Agatha Christie, the mystery of the “forbidden” title

Agatha Christie, the mystery of the "forbidden" title

[ad_1]

What are ghost books, to which Andrea Kerbaker dedicates a delightful essay, just released for Salani? They seem to represent a new category in the universe of libraries, perhaps alongside that of lost books, of which we know that they existed and at most we have some information about the title or the plot (for example the texts – not yet books in the strict sense – of much of ancient Greek tragedy). They populate the libraries with absence. Ghosts, on the other hand, wander among the shelves, perhaps not always, with a certain vaporous presence. The fascination of ghost books (“those that, after a more or less ephemeral life – writes Kerbaker – disappear from circulation and never reappear” and therefore “exist and do not exist”) is perhaps greater, at least for bibliophiles than that , we apologize to the other half of heaven, embodied by the “faith of females” in the immortal even if certainly historically dated booklet that Da Ponte wrote for Mozart’s “So does it all”: “that there is everyone says it, where no one is He knows”.

In this case we know, indeed we could even visit it, the place not of “faith” but of ghosts: it is the Kasa dei Libri, the great library resulting from his raids as a collector – but open to enthusiasts and enriched by all sorts of donations – , which Kerbaker built in Milan with an annex in Angera on Lake Maggiore. There is a bit of everything in this unpredictable phantasmagoria: for example the sequel to the “Young Holden” that Salinger wrote for an issue of the New Yorker in ’65, and refused, after changing his mind at least once, to publish in volume. The story – all in all it doesn’t seem like much – was however released in Italy, and only in Italy, for a small publisher. Obviously, it barely had time to be announced, and Einaudi, which held the rights to Salinger, immediately blocked him. Some copies are left here and there, whoever owns them knows they have a small treasure in the library, or at least a fetish.

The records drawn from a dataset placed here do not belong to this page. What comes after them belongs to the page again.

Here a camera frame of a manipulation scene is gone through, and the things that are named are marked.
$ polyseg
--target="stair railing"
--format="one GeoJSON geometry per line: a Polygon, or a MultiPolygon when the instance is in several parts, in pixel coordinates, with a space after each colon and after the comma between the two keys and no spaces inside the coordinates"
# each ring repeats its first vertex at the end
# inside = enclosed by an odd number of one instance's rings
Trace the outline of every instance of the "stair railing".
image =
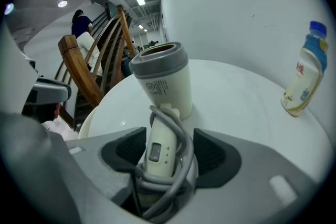
{"type": "MultiPolygon", "coordinates": [[[[113,69],[110,81],[110,88],[114,87],[118,82],[123,79],[123,75],[121,72],[121,62],[122,62],[122,55],[125,44],[127,45],[130,55],[134,57],[134,49],[131,41],[131,36],[128,29],[128,24],[126,21],[126,15],[121,5],[119,5],[117,12],[112,16],[112,18],[108,21],[104,29],[95,39],[94,43],[92,44],[88,54],[86,55],[85,59],[83,59],[82,54],[79,50],[76,38],[74,35],[67,35],[64,36],[60,42],[58,43],[59,50],[61,52],[64,64],[67,67],[67,71],[70,73],[70,78],[68,80],[68,84],[70,83],[71,79],[74,80],[75,84],[77,85],[79,91],[82,93],[84,98],[88,101],[88,103],[94,108],[96,107],[100,101],[102,100],[105,94],[105,87],[107,84],[107,77],[109,67],[111,62],[113,61],[113,69]],[[111,41],[111,38],[114,32],[117,30],[117,34],[112,42],[110,47],[110,51],[107,57],[107,62],[104,66],[103,77],[101,87],[98,87],[96,83],[96,77],[98,73],[99,66],[101,64],[101,60],[103,58],[104,53],[106,52],[106,48],[111,41]],[[101,37],[104,35],[107,38],[104,41],[102,47],[100,48],[99,57],[97,59],[96,65],[93,68],[92,74],[90,73],[87,64],[89,59],[92,55],[93,50],[97,47],[101,37]]],[[[56,77],[59,76],[61,70],[61,66],[57,71],[56,77]]]]}
{"type": "MultiPolygon", "coordinates": [[[[108,18],[111,17],[110,15],[110,11],[109,9],[106,9],[104,12],[102,12],[100,15],[98,15],[98,17],[96,19],[94,19],[92,21],[93,24],[93,28],[92,28],[92,32],[93,34],[95,34],[100,28],[101,26],[107,22],[108,18]]],[[[56,80],[60,80],[60,75],[63,74],[61,81],[64,82],[66,79],[66,76],[68,74],[68,69],[65,67],[64,65],[64,61],[62,60],[62,62],[60,63],[58,70],[56,72],[56,75],[54,77],[54,79],[56,80]]],[[[72,80],[72,77],[70,76],[67,84],[70,85],[72,80]]],[[[70,125],[71,127],[73,127],[73,118],[71,117],[71,115],[69,115],[69,113],[66,111],[66,101],[63,102],[63,104],[60,107],[60,115],[61,117],[67,122],[68,125],[70,125]]]]}

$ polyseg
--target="hair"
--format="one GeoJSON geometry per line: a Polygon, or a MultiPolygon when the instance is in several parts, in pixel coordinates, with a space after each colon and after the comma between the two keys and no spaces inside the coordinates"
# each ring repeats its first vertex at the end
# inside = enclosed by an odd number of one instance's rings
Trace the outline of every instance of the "hair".
{"type": "Polygon", "coordinates": [[[78,16],[81,15],[82,13],[84,12],[81,9],[77,10],[72,18],[72,23],[74,23],[77,20],[78,16]]]}

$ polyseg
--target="white wall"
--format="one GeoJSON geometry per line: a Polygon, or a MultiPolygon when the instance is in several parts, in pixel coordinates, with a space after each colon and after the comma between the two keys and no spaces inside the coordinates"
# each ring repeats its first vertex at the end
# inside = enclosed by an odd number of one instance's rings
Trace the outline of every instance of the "white wall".
{"type": "Polygon", "coordinates": [[[165,29],[164,29],[164,25],[163,25],[163,20],[160,18],[160,22],[159,22],[159,33],[160,33],[160,38],[162,40],[162,43],[166,43],[166,33],[165,33],[165,29]]]}
{"type": "Polygon", "coordinates": [[[154,42],[158,41],[159,44],[163,44],[159,31],[149,31],[146,33],[146,35],[147,35],[148,42],[152,40],[154,42]]]}
{"type": "Polygon", "coordinates": [[[134,38],[134,43],[141,47],[140,35],[133,36],[133,38],[134,38]]]}
{"type": "MultiPolygon", "coordinates": [[[[84,14],[88,16],[92,21],[96,19],[104,8],[100,5],[83,5],[78,7],[83,10],[84,14]]],[[[62,62],[62,56],[58,49],[58,42],[64,35],[71,35],[71,20],[75,11],[66,14],[65,16],[52,22],[45,27],[36,36],[34,36],[24,47],[24,53],[31,59],[36,60],[36,70],[39,75],[43,75],[45,78],[53,79],[62,62]]],[[[65,66],[62,69],[59,80],[65,71],[65,66]]],[[[65,83],[68,82],[69,74],[65,79],[65,83]]],[[[67,101],[66,110],[73,117],[75,113],[75,103],[78,88],[74,82],[71,82],[72,95],[67,101]]]]}
{"type": "Polygon", "coordinates": [[[324,23],[328,68],[309,109],[336,142],[336,34],[324,0],[162,0],[162,13],[169,41],[180,41],[189,58],[236,65],[283,88],[294,76],[309,21],[324,23]]]}
{"type": "Polygon", "coordinates": [[[149,42],[150,40],[148,40],[147,35],[146,35],[146,34],[141,34],[140,36],[141,36],[141,40],[142,40],[143,45],[144,45],[144,46],[145,46],[145,45],[148,45],[148,42],[149,42]]]}

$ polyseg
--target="wooden handrail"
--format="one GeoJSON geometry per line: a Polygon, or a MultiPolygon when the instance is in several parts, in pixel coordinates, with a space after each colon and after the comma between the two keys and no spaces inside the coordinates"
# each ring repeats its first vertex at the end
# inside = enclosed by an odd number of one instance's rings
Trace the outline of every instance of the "wooden handrail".
{"type": "Polygon", "coordinates": [[[114,48],[115,48],[115,45],[116,45],[117,40],[119,38],[121,30],[122,30],[122,26],[119,27],[119,29],[117,31],[117,34],[115,35],[115,38],[113,40],[113,43],[112,43],[110,51],[109,51],[109,55],[107,56],[107,59],[106,59],[106,63],[105,63],[105,67],[104,67],[104,72],[103,72],[103,78],[101,80],[101,85],[100,85],[100,90],[103,92],[104,95],[105,95],[105,87],[106,87],[107,75],[109,73],[109,67],[110,67],[110,64],[111,64],[112,55],[113,55],[114,48]]]}
{"type": "Polygon", "coordinates": [[[122,61],[122,54],[124,51],[125,40],[124,35],[122,35],[120,42],[118,44],[118,50],[116,53],[116,57],[114,58],[112,75],[111,75],[111,82],[110,82],[110,89],[113,88],[118,82],[118,74],[120,72],[121,61],[122,61]]]}
{"type": "Polygon", "coordinates": [[[58,47],[67,70],[77,85],[78,90],[93,108],[98,106],[103,98],[103,94],[90,74],[87,64],[84,62],[76,37],[74,35],[62,37],[58,43],[58,47]]]}
{"type": "Polygon", "coordinates": [[[98,56],[98,59],[97,59],[97,62],[96,62],[96,65],[94,66],[94,70],[93,70],[93,78],[95,79],[97,77],[97,73],[98,73],[98,69],[99,69],[99,66],[100,66],[100,62],[101,62],[101,59],[103,58],[103,55],[105,53],[105,50],[107,48],[107,45],[108,43],[110,42],[110,39],[114,33],[114,31],[116,30],[118,24],[120,22],[120,18],[117,20],[117,22],[115,23],[114,27],[112,28],[112,30],[110,31],[110,34],[108,35],[107,39],[105,40],[102,48],[100,49],[100,52],[99,52],[99,56],[98,56]]]}
{"type": "Polygon", "coordinates": [[[101,36],[102,36],[103,33],[105,32],[105,30],[109,27],[109,25],[112,23],[112,21],[116,19],[116,17],[117,17],[117,13],[115,13],[115,14],[113,15],[113,17],[112,17],[112,18],[109,20],[109,22],[105,25],[104,29],[100,32],[99,36],[95,39],[95,41],[94,41],[94,43],[92,44],[92,46],[91,46],[91,48],[90,48],[88,54],[87,54],[86,57],[85,57],[85,60],[84,60],[84,61],[85,61],[85,64],[86,64],[86,65],[88,64],[89,59],[90,59],[90,57],[91,57],[91,54],[92,54],[94,48],[96,47],[96,45],[98,44],[98,42],[99,42],[101,36]]]}
{"type": "Polygon", "coordinates": [[[125,42],[127,44],[128,50],[130,51],[130,55],[134,57],[135,53],[134,53],[132,39],[131,39],[130,31],[128,29],[124,9],[122,5],[118,5],[117,9],[118,9],[117,10],[118,16],[120,18],[120,24],[122,25],[122,32],[124,34],[125,42]]]}
{"type": "Polygon", "coordinates": [[[63,64],[64,64],[64,62],[63,62],[63,60],[62,60],[61,64],[59,65],[59,68],[58,68],[58,70],[57,70],[57,72],[56,72],[55,79],[58,79],[58,75],[59,75],[59,73],[61,72],[61,69],[62,69],[62,67],[63,67],[63,64]]]}
{"type": "Polygon", "coordinates": [[[68,74],[68,69],[66,69],[66,70],[64,71],[64,74],[63,74],[63,77],[62,77],[62,82],[65,81],[65,77],[67,76],[67,74],[68,74]]]}

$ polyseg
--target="staircase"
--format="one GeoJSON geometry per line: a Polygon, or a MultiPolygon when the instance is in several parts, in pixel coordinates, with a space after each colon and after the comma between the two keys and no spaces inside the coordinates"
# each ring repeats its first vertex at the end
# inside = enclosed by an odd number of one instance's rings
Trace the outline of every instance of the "staircase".
{"type": "MultiPolygon", "coordinates": [[[[131,17],[127,16],[127,26],[131,24],[131,17]]],[[[115,30],[108,40],[106,49],[101,58],[101,66],[103,69],[103,77],[97,77],[96,83],[103,95],[107,94],[117,83],[124,79],[124,75],[120,71],[120,54],[124,51],[123,33],[121,22],[118,18],[114,19],[110,25],[101,34],[101,37],[97,43],[99,51],[103,49],[104,43],[108,39],[111,31],[115,27],[115,30]]],[[[75,107],[75,117],[74,117],[74,129],[78,131],[78,127],[84,122],[87,116],[91,113],[93,107],[84,98],[83,94],[78,91],[75,107]]]]}

However, the list is long: it includes a book even more repulsive than usual written in ’44 by Céline, which despite the anti-Semitic fury was also banned in Pétain’s France, due to certain criticisms of the collaborationist government; or a cheerfully pornographic manual – and pseudonym – by Sebastiano Vassalli; or, an exemplary case in its own way in the history of politically correct, one of Agatha Christie’s most celebrated thrillers, “Ten Little Indians”. In the first edition, published in 1939 in Great Britain, it was entitled “Ten Little Niggers”. And she exhibited the word forbidden par excellence, not out of racist arrogance but because the writer was referring to an English nursery rhyme from the previous century, sung then by all children, which began exactly like this.

The American publisher, in that same year, did not want to know, however, and titled “And Then There Were None”, from which the first Italian translation will also derive literally (“And then there was none”); while in France the film that René Clair drew from it in ’54 was, who knows why, “Dix petits indiens”. The Indians had nothing to do with it (to tell the truth not even the “niggers” as such), but they had an enormous fortune, and have remained so in all new translations ever since: even if not in the UK, because until ’76, when he died, Christie wanted to keep the now very forbidden version at least at home. Nice proof of character. Or ringworm?